SAN CRISTÓBAL – Venezuela.- “Hace falta humildad en el Gobierno y la oposición, para pensar que no es con enfrentamientos como se van a arreglar los problemas” de Venezuela. La afirmación la hizo monseñor Mario Moronta obispo de San Cristóbal, al término de la celebración de la eucaristía por los 456 años de la capital del estado Táchira.
El prelado señaló que “hace muchos años, los dirigentes se han olvidado del pueblo. Y cuando digo pueblo, me refiero a las muchas personas que están aguantando hambre”. Exhortó a los políticos venezolanos a tener humildad, a abrir canales humanitarios y a escuchar las necesidades de los venezolanos.
La crisis en Venezuela se ha agudizado por la escasez de alimentos, drogas y productos necesarios para el diario vivir. Los tachiresenes, han tenido un respiro con el paso restringido hacia Colombia para comprar mercancías de la canasta básica. En el interior del país la situación empeora con el paso de los días.

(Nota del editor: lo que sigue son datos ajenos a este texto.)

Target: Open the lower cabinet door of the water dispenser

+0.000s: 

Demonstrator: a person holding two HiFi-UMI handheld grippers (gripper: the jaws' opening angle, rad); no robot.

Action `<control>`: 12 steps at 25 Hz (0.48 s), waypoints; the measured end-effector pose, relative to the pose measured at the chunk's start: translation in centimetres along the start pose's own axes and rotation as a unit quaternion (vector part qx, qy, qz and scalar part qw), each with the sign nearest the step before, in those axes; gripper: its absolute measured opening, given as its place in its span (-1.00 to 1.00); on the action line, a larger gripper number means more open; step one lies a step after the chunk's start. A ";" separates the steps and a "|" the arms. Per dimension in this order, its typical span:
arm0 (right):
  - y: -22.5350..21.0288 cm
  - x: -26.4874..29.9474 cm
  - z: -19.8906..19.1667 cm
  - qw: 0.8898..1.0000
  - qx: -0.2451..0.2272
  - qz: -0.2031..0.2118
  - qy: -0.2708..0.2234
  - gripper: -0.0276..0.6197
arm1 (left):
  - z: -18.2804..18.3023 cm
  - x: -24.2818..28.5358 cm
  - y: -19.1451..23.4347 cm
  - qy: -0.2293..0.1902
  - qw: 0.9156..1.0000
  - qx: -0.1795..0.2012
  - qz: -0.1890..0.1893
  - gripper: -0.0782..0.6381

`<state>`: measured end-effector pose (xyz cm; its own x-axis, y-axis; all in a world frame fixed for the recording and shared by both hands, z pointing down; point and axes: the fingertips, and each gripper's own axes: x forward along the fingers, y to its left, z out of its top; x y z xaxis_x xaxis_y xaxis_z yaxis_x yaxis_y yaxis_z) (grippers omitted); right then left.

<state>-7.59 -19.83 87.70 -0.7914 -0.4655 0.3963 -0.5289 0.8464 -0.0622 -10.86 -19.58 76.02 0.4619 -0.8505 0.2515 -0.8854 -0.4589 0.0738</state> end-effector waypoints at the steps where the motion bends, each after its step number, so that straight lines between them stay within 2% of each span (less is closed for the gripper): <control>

“Le pido al Gobierno que nos permita abrir canales humanitarios para traer medicinas para la gente más pobre, por favor piensen en los más necesitados”, dijo el Obispo. A raíz de los últimos hechos, en los que el Tribunal Supremo de Justicia quitó los poderes a la Asamblea Nacional, monseñor Moronta expresó que “esto no se va arreglar con un golpe de estado, ni con una carta democrática. Principalmente, debemos preocuparnos, incluyendo a la Iglesia, por la gente y sus necesidades”.
La crisis desatada por la decisión política se podrá arreglar con tres valores, según el guía espiritual de los tachirenses, con amor, con inteligencia y con humildad. De esa manera, explicó, se reconocerá que “el verdadero sujeto social no son los partidos políticos, no es la Iglesia, ni la oposición, es el pueblo. Y todos desde nuestro campo debemos aportar soluciones”.
Monseñor Moronta pidió a los diversos poderes buscar soluciones como miembros del pueblo y no como meros dirigentes. “Les pido a los poderes Ejecutivo, Legislativo y Judicial que se sienten a dialogar en el Nombre de Dios, con humildad, no como dirigentes, sino como miembros del pueblo”.
Recordó que los miembros de esos poderes, hace muchos años, se olvidaron del pueblo. Y sostuvo que este es el momento para “demostrar que somos nosotros quienes podemos buscar soluciones, pero teniendo en cuenta que el único sujeto social: es el pueblo, que tiene hambre de alimentos, de medicinas y de buena moral”.
La eucaristía se celebró en la Catedral de San Cristóbal, el 31 de marzo, por el aniversario 456 años de la capital tachirense. “La ciudad es un ámbito que debe llenarse de la fuerza de los cielos nuevos y la nueva tierra, gracias a la acción de los cristianos. Por eso, no podemos pasar como simples caminantes o como si fuéramos meros espectadores de la historia”, expresó el Obispo de San Cristóbal en la homilía.
En el ofrecimiento del pan y del vino eucarístico, expresó el Obispo: “que el Dios de la vida nos continúe dando su gracia para que podamos, en San Cristóbal, haciendo realidad el compromiso de constructor de todos los cristianos, llenar nuestra ciudad de los valores del Evangelio”.
En la ceremonia participaron las autoridades municipales, quienes al final de misa efectuaron una Sesión Solemne en homenaje a la ciudad, y una ofrenda floral en Plaza Juan de Maldonado.